What to do: Copy, word for word, the lines of the entries below between the one with "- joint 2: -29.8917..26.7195" and the one with "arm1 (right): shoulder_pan", inclusive, and leave out everything else.

↓

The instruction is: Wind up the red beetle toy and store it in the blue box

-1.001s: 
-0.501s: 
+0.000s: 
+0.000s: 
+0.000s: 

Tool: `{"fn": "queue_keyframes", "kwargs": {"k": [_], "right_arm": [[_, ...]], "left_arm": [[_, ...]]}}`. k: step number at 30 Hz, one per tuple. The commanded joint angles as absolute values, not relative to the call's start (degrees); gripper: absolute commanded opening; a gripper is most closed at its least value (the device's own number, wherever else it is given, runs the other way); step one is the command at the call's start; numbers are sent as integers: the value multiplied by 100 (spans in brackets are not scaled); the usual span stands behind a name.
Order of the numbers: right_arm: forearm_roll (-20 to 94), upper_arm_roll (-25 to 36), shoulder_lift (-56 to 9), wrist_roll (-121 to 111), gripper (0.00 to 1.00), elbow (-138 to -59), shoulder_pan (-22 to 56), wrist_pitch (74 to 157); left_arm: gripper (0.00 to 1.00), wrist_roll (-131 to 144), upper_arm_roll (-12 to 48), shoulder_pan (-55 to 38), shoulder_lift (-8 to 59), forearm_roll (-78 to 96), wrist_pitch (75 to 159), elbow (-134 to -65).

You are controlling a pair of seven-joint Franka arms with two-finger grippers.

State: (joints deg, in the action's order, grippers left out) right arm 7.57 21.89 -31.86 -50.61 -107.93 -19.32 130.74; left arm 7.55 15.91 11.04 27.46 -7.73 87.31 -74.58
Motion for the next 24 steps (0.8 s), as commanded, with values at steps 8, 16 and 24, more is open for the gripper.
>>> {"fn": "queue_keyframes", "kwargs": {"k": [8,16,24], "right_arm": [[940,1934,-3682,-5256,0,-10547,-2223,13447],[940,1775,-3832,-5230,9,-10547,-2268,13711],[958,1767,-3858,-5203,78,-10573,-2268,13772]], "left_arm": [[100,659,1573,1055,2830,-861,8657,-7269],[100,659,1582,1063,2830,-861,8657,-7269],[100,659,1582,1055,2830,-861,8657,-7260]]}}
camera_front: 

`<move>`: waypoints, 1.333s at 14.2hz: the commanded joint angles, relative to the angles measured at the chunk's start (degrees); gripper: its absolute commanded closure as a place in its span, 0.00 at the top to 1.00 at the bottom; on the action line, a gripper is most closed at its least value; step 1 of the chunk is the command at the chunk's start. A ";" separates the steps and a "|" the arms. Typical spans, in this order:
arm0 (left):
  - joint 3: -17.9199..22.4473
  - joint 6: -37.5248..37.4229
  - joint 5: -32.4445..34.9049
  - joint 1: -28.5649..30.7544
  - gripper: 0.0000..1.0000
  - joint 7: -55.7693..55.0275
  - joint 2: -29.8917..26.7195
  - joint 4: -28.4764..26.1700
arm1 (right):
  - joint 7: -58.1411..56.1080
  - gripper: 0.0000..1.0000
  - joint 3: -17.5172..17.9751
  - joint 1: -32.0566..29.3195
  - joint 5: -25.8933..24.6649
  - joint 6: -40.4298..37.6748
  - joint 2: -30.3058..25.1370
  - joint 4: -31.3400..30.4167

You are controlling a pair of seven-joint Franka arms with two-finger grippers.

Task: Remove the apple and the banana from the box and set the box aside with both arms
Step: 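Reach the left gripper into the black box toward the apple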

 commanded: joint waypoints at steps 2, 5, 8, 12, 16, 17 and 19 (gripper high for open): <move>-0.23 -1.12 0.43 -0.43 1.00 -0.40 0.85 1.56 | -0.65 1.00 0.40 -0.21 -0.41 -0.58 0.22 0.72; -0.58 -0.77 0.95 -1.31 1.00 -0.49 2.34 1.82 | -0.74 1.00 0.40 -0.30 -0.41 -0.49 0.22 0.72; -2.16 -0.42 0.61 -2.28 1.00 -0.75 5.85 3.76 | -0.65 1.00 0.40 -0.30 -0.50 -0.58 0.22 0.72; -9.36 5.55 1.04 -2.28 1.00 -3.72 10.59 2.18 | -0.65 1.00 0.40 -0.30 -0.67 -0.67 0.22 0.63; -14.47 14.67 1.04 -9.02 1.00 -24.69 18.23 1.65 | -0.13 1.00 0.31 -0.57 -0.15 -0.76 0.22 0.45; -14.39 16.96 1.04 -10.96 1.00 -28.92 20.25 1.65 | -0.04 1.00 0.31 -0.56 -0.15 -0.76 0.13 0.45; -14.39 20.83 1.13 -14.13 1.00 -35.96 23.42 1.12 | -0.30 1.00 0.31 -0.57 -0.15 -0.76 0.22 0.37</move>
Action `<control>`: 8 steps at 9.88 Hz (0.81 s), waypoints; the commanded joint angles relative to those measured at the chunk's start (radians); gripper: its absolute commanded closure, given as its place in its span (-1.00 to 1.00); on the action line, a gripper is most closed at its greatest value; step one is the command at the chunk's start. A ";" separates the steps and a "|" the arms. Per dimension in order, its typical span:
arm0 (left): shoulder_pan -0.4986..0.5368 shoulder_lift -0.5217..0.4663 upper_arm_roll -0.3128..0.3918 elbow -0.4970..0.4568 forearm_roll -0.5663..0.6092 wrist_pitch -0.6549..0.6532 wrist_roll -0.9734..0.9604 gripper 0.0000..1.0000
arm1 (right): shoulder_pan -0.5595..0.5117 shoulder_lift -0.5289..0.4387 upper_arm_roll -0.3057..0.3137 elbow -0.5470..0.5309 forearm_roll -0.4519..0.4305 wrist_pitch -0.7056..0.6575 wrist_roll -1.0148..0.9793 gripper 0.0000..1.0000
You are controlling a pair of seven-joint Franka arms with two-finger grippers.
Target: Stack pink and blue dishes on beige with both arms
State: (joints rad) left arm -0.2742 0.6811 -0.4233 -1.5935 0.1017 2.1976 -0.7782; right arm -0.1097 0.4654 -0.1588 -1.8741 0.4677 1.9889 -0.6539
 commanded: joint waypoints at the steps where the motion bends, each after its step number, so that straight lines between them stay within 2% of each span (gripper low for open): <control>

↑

Task response:
  - joint 2: -29.8917..26.7195
  - joint 4: -28.4764..26.1700
arm1 (right):
  - joint 7: -58.1411..56.1080
  - gripper: 0.0000..1.0000
  - joint 3: -17.5172..17.9751
  - joint 1: -32.0566..29.3195
  - joint 5: -25.8933..24.6649
  - joint 6: -40.4298..37.6748
  - joint 2: -30.3058..25.1370
  - joint 4: -31.3400..30.4167

You are controlling a pair of seven-joint Franka arms with two-finger grippers.

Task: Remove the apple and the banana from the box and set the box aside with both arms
Step: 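Reach the left gripper into the black box toward the apple
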
 commanded: joint waypoints at steps 2, 5, 8, 12, 16, 17 and 19 (gripper high for open): <move>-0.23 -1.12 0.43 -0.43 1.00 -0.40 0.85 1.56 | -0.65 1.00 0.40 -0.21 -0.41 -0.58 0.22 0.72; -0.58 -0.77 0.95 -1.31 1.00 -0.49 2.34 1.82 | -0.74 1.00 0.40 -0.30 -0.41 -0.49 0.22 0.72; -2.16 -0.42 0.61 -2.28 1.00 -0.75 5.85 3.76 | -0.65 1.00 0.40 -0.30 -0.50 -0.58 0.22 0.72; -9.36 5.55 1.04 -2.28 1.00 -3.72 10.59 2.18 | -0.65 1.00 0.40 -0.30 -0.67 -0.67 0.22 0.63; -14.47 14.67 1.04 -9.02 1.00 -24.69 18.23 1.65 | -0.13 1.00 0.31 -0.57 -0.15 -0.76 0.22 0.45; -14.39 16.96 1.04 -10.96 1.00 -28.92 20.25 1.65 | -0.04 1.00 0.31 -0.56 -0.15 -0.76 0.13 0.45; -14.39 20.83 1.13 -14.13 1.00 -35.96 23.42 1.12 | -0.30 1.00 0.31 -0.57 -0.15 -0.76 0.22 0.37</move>
Action `<control>`: 8 steps at 9.88 Hz (0.81 s), waypoints; the commanded joint angles relative to those measured at the chunk's start (radians); gripper: its absolute commanded closure, given as its place in its span (-1.00 to 1.00); on the action line, a gripper is most closed at its greatest value; step one is the command at the chunk's start. A ";" separates the steps and a "|" the arms. Per dimension in order, its typical span:
arm0 (left): shoulder_pan -0.4986..0.5368 shoulder_lift -0.5217..0.4663 upper_arm_roll -0.3128..0.3918 elbow -0.4970..0.4568 forearm_roll -0.5663..0.6092 wrist_pitch -0.6549..0.6532 wrist_roll -0.9734..0.9604 gripper 0.0000..1.0000
arm1 (right): shoulder_pan -0.5595..0.5117 shoulder_lift -0.5289..0.4387 upper_arm_roll -0.3057..0.3137 elbow -0.5470..0.5309 forearm_roll -0.4519..0.4305 wrist_pitch -0.7056..0.6575 wrist_roll -1.0148..0.9793 gripper 0.0000..1.0000

Output for the exercise is complete.